Crucially, the Government have not published their legal advice to back any of that up, which makes it impossible for us as lawmakers to properly scrutinise these proposals. In this context, I want to ask two things of the Minister. First, will he set out the relevant case law to the House? Secondly, is he saying that the Supreme Court has made a human rights declaration of incompatibility with respect to the right of parents in the existing legislation to withdraw their children from relationships and sex education? I am struggling to see how Parliament can be constrained by either.
In the first instance, if Parliament does not like the direction of case law, it is its prerogative to introduce new statutes to send the law in a different direction. In the second instance, even if the Supreme Court were to rule that our arrangements were incompatible with the European Convention on Human Rights, this would neither have the effect of changing the law nor require that Parliament should change the law. Section 4 of the Human Rights Act is absolutely clear that the only thing that Parliament must do in response to a declaration of incompatibility—and of course, none has been given here—is consider it.
In that context, although the Government could of course decide to shift, as a matter of law, the final decision about withdrawing children from the parents to the head teacher, I am not at all convinced that they are obliged to make this change by an irresistible legal imperative. The fact that the Government have chosen to make this proposal in the absence of any such imperative suggests to me that they have embraced a statist mindset alien to true Conservative political philosophy. Their instinct should be to trust parents first, not the state.
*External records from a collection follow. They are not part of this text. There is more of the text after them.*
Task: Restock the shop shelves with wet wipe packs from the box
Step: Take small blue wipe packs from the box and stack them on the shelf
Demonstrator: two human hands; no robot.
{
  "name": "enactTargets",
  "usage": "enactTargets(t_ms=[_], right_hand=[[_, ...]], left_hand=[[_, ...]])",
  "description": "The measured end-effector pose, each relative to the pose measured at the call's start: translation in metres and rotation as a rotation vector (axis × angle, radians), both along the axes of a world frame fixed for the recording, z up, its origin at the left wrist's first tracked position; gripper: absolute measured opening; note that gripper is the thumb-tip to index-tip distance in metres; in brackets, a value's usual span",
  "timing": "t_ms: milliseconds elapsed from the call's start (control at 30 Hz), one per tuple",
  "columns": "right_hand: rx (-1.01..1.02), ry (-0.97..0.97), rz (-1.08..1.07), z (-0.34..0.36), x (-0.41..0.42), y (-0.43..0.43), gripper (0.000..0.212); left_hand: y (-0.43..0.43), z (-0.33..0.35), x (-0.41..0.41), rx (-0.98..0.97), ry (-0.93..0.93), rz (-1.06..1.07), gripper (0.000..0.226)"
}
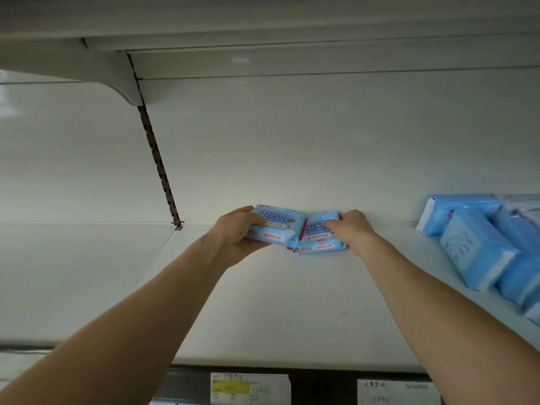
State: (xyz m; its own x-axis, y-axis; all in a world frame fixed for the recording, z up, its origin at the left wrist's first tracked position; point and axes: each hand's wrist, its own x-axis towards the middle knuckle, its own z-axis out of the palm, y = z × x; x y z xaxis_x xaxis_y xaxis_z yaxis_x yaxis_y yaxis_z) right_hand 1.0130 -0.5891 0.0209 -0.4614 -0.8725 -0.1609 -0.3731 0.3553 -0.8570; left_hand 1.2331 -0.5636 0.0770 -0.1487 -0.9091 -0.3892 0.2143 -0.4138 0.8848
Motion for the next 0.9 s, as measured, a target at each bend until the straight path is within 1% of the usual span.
enactTargets(t_ms=[67,200,300,333,367,433,467,533,600,633,733,767,800,867,900], right_hand=[[0.027,0.094,0.023,0.003,-0.003,0.000,0.017],[0.094,0.182,0.069,0.006,-0.012,0.001,0.021],[0.004,0.234,0.046,0.021,-0.017,0.008,0.012],[-0.044,0.204,0.046,0.028,-0.018,0.011,0.012],[-0.059,0.114,0.072,0.036,-0.016,0.017,0.014],[0.011,-0.172,0.194,0.052,-0.011,0.031,0.016],[0.053,-0.262,0.258,0.058,-0.009,0.036,0.016],[0.066,-0.270,0.317,0.061,-0.009,0.038,0.012],[0.037,-0.218,0.289,0.059,-0.012,0.036,0.004],[0.031,-0.206,0.273,0.055,-0.013,0.034,0.005],[0.034,-0.168,0.225,0.045,-0.016,0.028,0.023],[0.031,-0.140,0.205,0.041,-0.018,0.025,0.025],[0.023,-0.105,0.184,0.037,-0.019,0.021,0.022],[0.001,-0.016,0.155,0.033,-0.022,0.017,0.009],[-0.015,0.019,0.142,0.031,-0.024,0.015,0.015]], left_hand=[[-0.002,-0.001,-0.009,0.010,0.000,-0.010,0.021],[-0.005,-0.002,-0.025,0.026,-0.005,-0.031,0.020],[-0.007,-0.002,-0.034,0.019,-0.005,-0.068,0.015],[-0.008,-0.002,-0.038,0.017,-0.002,-0.074,0.015],[-0.009,-0.003,-0.041,0.016,0.000,-0.076,0.015],[-0.010,-0.005,-0.050,0.020,0.003,-0.074,0.021],[-0.011,-0.006,-0.054,0.025,0.006,-0.071,0.027],[-0.011,-0.007,-0.060,0.029,-0.007,-0.077,0.037],[-0.012,-0.008,-0.064,0.001,-0.110,-0.108,0.042],[-0.013,-0.007,-0.066,-0.026,-0.189,-0.124,0.045],[-0.016,-0.005,-0.072,-0.094,-0.377,-0.155,0.048],[-0.016,-0.004,-0.074,-0.101,-0.425,-0.172,0.048],[-0.016,-0.003,-0.076,-0.103,-0.474,-0.193,0.047],[-0.016,-0.003,-0.079,-0.100,-0.545,-0.223,0.047],[-0.017,-0.004,-0.080,-0.101,-0.567,-0.230,0.047]])
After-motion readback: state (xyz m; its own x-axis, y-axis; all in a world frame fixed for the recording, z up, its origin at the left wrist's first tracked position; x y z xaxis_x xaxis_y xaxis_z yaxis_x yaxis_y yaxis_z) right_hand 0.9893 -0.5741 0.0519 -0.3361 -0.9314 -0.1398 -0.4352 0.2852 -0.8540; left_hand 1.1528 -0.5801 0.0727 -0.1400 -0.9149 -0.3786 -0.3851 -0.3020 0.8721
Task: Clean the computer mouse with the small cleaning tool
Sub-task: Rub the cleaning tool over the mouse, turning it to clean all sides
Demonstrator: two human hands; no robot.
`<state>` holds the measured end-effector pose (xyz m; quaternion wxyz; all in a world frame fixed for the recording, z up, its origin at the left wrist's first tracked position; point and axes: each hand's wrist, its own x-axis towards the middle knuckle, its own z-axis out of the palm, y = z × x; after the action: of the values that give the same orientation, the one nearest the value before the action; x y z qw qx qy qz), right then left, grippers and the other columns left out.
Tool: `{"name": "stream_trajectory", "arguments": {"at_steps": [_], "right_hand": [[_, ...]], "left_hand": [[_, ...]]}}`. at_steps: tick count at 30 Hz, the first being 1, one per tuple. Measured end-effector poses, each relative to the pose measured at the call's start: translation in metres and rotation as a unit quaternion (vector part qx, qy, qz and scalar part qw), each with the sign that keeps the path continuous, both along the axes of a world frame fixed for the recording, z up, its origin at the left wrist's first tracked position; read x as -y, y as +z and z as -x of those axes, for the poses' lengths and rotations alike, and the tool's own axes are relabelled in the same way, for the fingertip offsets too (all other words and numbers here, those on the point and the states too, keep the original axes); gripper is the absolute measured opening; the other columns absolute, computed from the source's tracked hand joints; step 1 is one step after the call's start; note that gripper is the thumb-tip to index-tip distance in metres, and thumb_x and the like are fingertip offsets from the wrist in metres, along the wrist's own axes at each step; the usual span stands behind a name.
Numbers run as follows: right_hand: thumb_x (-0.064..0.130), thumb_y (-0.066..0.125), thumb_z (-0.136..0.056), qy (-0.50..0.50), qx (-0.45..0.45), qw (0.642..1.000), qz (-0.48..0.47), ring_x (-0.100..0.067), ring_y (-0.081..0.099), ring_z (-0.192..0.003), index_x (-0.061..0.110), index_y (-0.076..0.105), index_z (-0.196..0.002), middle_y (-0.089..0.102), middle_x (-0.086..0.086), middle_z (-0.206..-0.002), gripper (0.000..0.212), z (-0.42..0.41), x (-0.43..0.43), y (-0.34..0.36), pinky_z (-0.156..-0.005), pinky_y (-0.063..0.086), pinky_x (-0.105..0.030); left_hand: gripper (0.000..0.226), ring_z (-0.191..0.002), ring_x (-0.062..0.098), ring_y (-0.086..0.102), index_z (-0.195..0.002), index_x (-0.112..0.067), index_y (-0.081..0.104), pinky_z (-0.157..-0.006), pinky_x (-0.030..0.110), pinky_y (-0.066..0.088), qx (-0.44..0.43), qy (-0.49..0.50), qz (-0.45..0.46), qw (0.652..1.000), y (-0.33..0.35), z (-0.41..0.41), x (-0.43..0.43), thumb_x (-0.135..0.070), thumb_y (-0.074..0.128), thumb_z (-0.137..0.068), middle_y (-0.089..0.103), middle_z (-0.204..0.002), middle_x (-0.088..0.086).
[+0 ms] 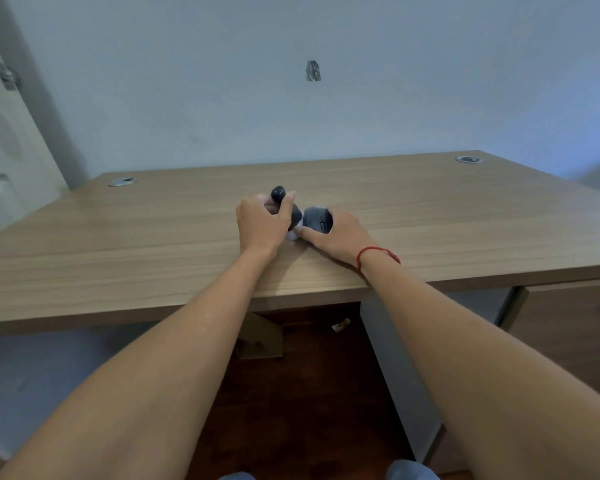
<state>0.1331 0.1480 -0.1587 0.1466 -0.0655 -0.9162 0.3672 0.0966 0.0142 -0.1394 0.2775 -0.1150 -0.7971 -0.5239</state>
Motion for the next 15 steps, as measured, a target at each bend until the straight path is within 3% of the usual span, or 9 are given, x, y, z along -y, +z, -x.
{"name": "stream_trajectory", "arguments": {"at_steps": [4, 6, 11, 13, 15], "right_hand": [[0.047, 0.078, -0.070, 0.042, 0.007, 0.999, 0.012, -0.016, 0.058, -0.092, 0.035, 0.052, -0.085, 0.057, 0.016, -0.086, 0.032, -0.0059, -0.0029, 0.0012, -0.086, 0.048, -0.034], [0.037, 0.078, -0.073, 0.058, 0.005, 0.998, 0.019, -0.015, 0.057, -0.089, 0.036, 0.048, -0.076, 0.054, 0.017, -0.082, 0.030, -0.0093, -0.0040, 0.0036, -0.083, 0.045, -0.032], [0.023, 0.074, -0.079, 0.074, -0.006, 0.996, 0.051, -0.009, 0.057, -0.084, 0.034, 0.054, -0.076, 0.054, 0.020, -0.081, 0.023, -0.0093, -0.0077, 0.0059, -0.082, 0.043, -0.027], [0.029, 0.075, -0.075, 0.066, -0.003, 0.997, 0.045, -0.013, 0.058, -0.089, 0.030, 0.057, -0.089, 0.057, 0.016, -0.087, 0.023, -0.0064, -0.0076, 0.0040, -0.082, 0.045, -0.029], [0.036, 0.076, -0.069, 0.064, -0.005, 0.997, 0.042, -0.017, 0.058, -0.091, 0.022, 0.060, -0.103, 0.060, 0.008, -0.095, 0.041, -0.0041, -0.0061, 0.0030, -0.079, 0.046, -0.030]], "left_hand": [[0.037, -0.071, 0.024, 0.068, -0.072, 0.001, 0.070, -0.071, 0.033, 0.054, 0.018, 0.019, -0.022, 0.999, -0.0007, 0.0039, -0.0050, -0.033, 0.069, -0.084, 0.075, -0.077, 0.013], [0.038, -0.073, 0.027, 0.070, -0.071, 0.002, 0.070, -0.071, 0.035, 0.054, 0.026, 0.016, -0.030, 0.999, 0.0002, 0.0047, -0.0075, -0.034, 0.069, -0.084, 0.075, -0.076, 0.015], [0.038, -0.052, 0.021, 0.063, -0.063, -0.002, 0.065, -0.046, 0.019, 0.048, 0.072, -0.024, -0.116, 0.990, -0.0001, 0.0066, -0.0057, -0.034, 0.069, -0.083, 0.067, -0.061, 0.015], [0.038, -0.058, 0.018, 0.059, -0.066, 0.000, 0.067, -0.057, 0.025, 0.048, 0.067, -0.014, -0.091, 0.994, -0.0004, 0.0085, -0.0065, -0.034, 0.070, -0.083, 0.067, -0.064, 0.010], [0.033, -0.067, 0.016, 0.061, -0.074, -0.002, 0.071, -0.067, 0.027, 0.049, 0.059, 0.000, -0.060, 0.996, -0.0007, 0.0073, -0.0078, -0.033, 0.071, -0.082, 0.069, -0.072, 0.006]]}}
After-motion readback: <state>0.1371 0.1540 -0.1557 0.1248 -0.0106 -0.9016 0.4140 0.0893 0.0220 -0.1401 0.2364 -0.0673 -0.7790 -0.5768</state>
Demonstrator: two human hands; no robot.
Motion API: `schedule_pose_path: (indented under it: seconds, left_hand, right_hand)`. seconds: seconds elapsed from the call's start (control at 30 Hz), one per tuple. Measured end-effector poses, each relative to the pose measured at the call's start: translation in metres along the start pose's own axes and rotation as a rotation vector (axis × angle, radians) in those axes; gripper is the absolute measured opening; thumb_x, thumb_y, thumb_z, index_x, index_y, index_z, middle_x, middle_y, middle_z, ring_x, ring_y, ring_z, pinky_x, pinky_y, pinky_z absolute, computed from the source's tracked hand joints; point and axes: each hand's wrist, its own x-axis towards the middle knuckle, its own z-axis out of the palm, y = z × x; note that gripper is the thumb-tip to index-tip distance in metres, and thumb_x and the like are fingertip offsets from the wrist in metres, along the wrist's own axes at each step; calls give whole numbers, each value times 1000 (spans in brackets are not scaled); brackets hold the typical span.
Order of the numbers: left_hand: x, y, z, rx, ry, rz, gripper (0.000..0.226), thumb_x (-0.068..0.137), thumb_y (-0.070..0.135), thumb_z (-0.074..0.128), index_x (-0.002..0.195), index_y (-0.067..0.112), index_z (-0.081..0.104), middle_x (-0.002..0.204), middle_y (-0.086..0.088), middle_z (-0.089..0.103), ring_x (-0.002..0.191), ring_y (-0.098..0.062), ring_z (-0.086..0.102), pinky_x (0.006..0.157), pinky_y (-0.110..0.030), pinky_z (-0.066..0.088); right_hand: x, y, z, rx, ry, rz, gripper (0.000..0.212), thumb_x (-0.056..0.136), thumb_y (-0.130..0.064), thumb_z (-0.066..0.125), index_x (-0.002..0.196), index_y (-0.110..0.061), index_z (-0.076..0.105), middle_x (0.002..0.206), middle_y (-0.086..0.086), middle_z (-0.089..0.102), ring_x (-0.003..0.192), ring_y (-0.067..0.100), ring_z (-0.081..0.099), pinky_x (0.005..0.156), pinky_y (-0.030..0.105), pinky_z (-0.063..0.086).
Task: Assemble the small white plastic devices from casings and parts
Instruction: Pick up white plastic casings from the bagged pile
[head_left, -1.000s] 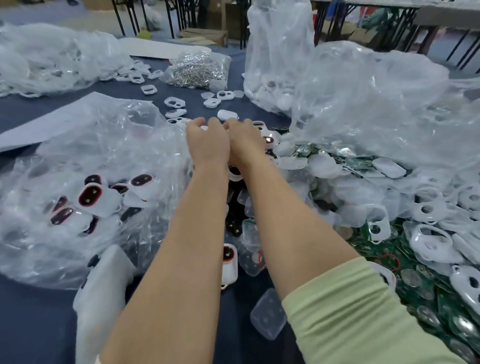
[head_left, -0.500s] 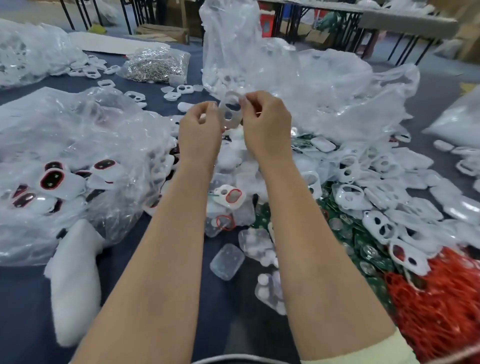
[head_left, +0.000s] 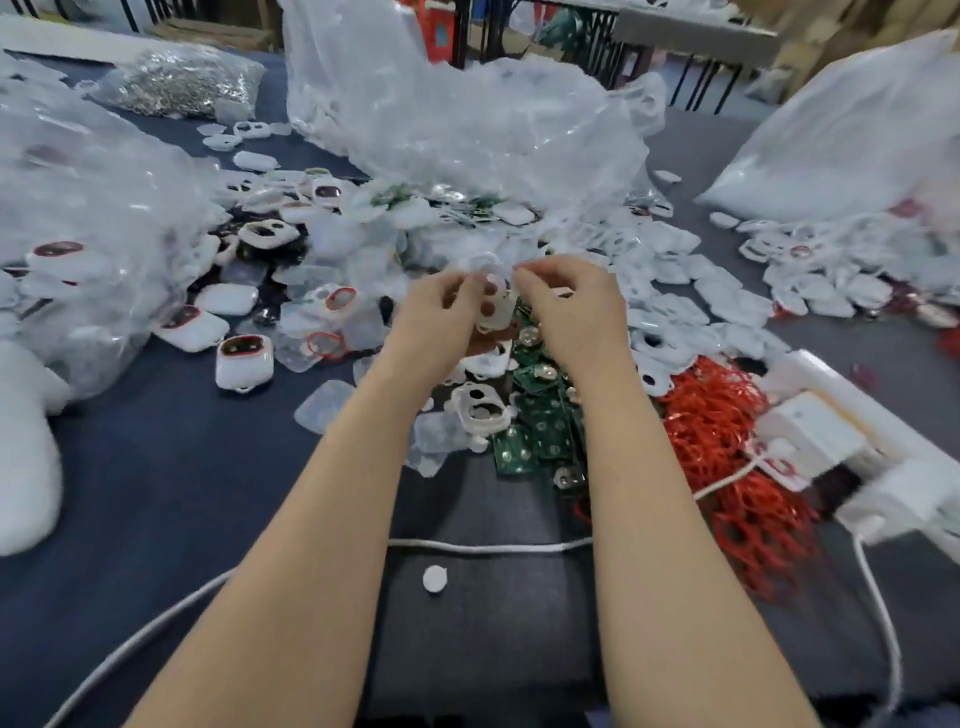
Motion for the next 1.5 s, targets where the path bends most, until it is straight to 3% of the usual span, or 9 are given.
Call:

During the Children and Social Work Bill debates, the Minister said that the Government wanted children to decide about RSE from up to three terms before they turn 16. Rather than removing the right of parental withdrawal from that point, however, the regulations replace the right of withdrawal with a right to request withdrawal—with the head teacher making the final decision—from the age of 11. In this sense, the regulations treat 11 year-olds and their parents in exactly the same way as they treat 18 year-olds and their parents.
Particularly concerning is that when Labour tried unsuccessfully to make a similar change in early 2010, through Clause 14 of its Children and Families Bill, it provided far more and far better reassurances to parents. Specifically, Clause 14 proposed that the right of withdrawal should remain completely intact until a child is 15. The Conservative Front Bench opposed that more modest change because it undermined the role of parents, yet today we see a different approach from the Conservative Front Bench.
With that in mind, I conclude by quoting from the 2016 Supreme Court judgment against the Scottish Government and their profoundly misconceived statist “named person” scheme. The UK Government would do well to keep this in mind:
“Different upbringings produce different people. The first thing that a totalitarian regime tries to do is to get at the children, to distance them from the subversive, varied influences of their families and indoctrinate them in their rulers’ view of the world. Within limits, families must be left to bring up their children in their own way. As Justice McReynolds, delivering the Opinion of the Supreme Court of the United States famously put it in Pierce v Society of Sisters, ‘The fundamental theory of liberty upon which all governments in this Union repose excludes any general power of the state to standardize its children by forcing them to accept instruction from public teachers only. The child is not the mere creature of the state; those who nurture him and direct his destiny have the right, coupled with the high duty, to recognize and prepare him for additional obligations’”.
I ask the Government to think again.